### [Brief]
I need the number of lines in the data that contain the word "depth", and nothing beyond it.

### [Entries taken from a collection]

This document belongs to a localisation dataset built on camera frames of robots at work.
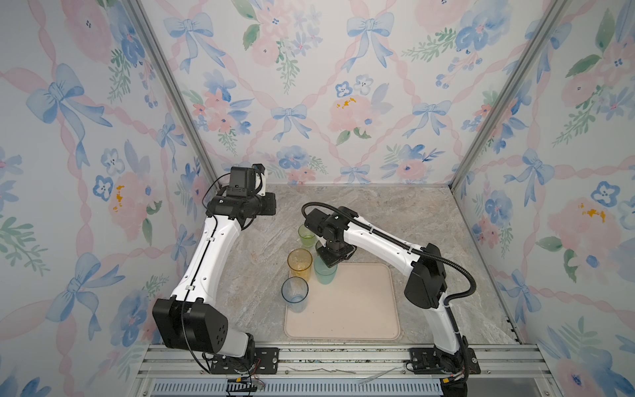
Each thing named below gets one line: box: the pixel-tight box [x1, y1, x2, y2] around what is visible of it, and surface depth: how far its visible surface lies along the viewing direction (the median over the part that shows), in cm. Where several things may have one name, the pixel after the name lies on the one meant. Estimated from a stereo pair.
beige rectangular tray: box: [284, 262, 402, 341], surface depth 83 cm
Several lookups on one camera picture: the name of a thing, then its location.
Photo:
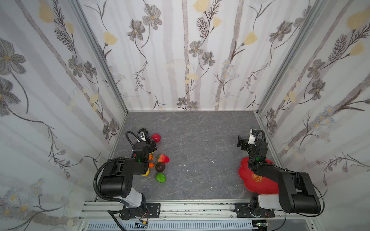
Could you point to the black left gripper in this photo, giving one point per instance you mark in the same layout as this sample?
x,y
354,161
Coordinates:
x,y
147,139

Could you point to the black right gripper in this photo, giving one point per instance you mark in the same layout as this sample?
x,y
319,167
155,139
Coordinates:
x,y
244,143

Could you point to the yellow lemon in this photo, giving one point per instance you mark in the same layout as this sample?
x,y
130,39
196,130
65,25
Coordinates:
x,y
146,174

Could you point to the red flower-shaped plate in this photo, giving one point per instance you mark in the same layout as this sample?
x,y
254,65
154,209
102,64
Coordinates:
x,y
255,183

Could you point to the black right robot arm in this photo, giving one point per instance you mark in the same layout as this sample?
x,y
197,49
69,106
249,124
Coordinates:
x,y
296,193

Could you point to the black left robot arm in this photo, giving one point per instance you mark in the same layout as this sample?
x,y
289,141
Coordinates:
x,y
114,181

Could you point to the dark red wrinkled fruit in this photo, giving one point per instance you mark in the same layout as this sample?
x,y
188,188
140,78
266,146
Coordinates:
x,y
156,138

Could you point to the black grape bunch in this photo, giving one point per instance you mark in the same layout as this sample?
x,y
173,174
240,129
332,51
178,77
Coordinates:
x,y
145,131

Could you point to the red strawberry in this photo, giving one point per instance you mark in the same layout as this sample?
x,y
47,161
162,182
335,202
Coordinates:
x,y
163,159

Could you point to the dark brown avocado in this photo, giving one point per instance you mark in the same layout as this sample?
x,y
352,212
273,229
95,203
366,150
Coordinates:
x,y
160,167

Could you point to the green lime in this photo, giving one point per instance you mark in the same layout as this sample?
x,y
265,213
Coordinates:
x,y
161,178

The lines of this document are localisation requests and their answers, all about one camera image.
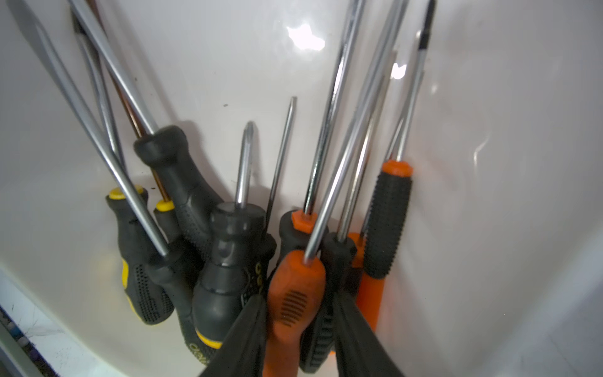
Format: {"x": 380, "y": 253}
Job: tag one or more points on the black dotted yellow screwdriver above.
{"x": 164, "y": 149}

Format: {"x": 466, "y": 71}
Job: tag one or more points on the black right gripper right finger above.
{"x": 358, "y": 350}

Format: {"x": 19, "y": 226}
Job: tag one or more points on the white storage box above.
{"x": 499, "y": 270}

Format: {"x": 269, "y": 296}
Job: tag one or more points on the black yellow stubby screwdriver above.
{"x": 237, "y": 269}

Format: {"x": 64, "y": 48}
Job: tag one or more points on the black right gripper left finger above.
{"x": 243, "y": 351}

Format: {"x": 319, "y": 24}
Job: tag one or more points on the slim orange black screwdriver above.
{"x": 392, "y": 193}

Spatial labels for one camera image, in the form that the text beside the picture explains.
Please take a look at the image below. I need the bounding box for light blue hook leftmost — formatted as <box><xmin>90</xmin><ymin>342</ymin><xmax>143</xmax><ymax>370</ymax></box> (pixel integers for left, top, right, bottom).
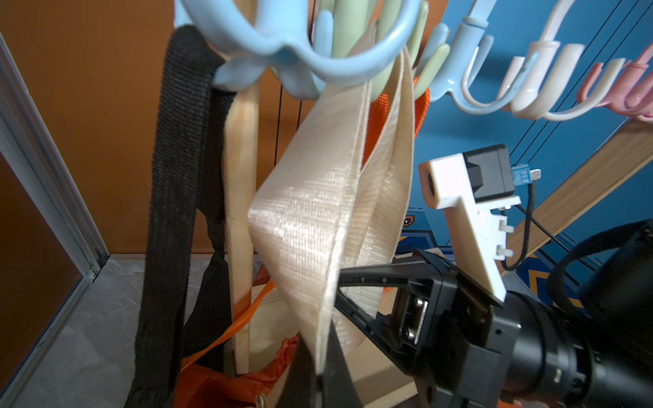
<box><xmin>173</xmin><ymin>1</ymin><xmax>420</xmax><ymax>100</ymax></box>

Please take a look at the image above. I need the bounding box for black strap bag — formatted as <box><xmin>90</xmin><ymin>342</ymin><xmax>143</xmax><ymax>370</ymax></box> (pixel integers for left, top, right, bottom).
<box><xmin>126</xmin><ymin>25</ymin><xmax>235</xmax><ymax>407</ymax></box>

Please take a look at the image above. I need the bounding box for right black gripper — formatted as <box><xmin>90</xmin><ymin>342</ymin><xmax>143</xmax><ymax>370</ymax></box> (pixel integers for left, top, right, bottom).
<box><xmin>335</xmin><ymin>250</ymin><xmax>520</xmax><ymax>407</ymax></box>

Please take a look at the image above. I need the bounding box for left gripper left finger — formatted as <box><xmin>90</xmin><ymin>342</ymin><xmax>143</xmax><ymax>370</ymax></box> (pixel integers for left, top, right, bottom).
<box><xmin>277</xmin><ymin>337</ymin><xmax>318</xmax><ymax>408</ymax></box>

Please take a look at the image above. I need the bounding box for wooden clothes rack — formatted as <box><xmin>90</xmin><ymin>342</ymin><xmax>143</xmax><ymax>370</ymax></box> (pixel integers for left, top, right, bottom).
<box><xmin>221</xmin><ymin>0</ymin><xmax>653</xmax><ymax>408</ymax></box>

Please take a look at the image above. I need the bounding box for dark orange waist bag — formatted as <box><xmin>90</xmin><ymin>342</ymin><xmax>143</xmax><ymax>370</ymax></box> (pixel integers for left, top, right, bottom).
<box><xmin>173</xmin><ymin>90</ymin><xmax>430</xmax><ymax>407</ymax></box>

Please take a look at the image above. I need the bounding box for beige crescent bag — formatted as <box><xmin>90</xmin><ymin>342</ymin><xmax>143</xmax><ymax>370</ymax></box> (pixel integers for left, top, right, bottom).
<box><xmin>248</xmin><ymin>51</ymin><xmax>415</xmax><ymax>373</ymax></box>

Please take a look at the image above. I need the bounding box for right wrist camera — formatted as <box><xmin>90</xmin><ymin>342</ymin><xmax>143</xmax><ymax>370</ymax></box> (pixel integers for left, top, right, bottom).
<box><xmin>418</xmin><ymin>144</ymin><xmax>541</xmax><ymax>303</ymax></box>

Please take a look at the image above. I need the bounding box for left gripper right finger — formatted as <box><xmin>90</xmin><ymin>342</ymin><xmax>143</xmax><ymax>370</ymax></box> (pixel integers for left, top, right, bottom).
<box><xmin>321</xmin><ymin>323</ymin><xmax>362</xmax><ymax>408</ymax></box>

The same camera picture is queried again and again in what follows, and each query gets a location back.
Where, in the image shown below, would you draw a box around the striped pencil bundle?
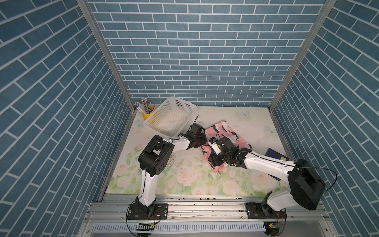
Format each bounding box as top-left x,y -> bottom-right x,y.
141,98 -> 152,114

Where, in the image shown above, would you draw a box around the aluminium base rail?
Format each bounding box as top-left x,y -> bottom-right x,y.
83,194 -> 331,223

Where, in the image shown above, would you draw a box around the navy blue book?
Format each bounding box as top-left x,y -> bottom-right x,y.
265,148 -> 289,161

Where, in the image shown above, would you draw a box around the white plastic mesh basket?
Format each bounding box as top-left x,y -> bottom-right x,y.
144,97 -> 197,138

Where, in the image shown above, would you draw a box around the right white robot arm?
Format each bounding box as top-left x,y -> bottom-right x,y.
208,137 -> 326,211

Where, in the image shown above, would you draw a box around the right aluminium corner post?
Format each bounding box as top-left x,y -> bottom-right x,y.
268,0 -> 336,114

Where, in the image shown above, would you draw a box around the yellow metal pencil cup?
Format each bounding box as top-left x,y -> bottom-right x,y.
142,106 -> 154,120

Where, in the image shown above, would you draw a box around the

### [Output for this exercise]
2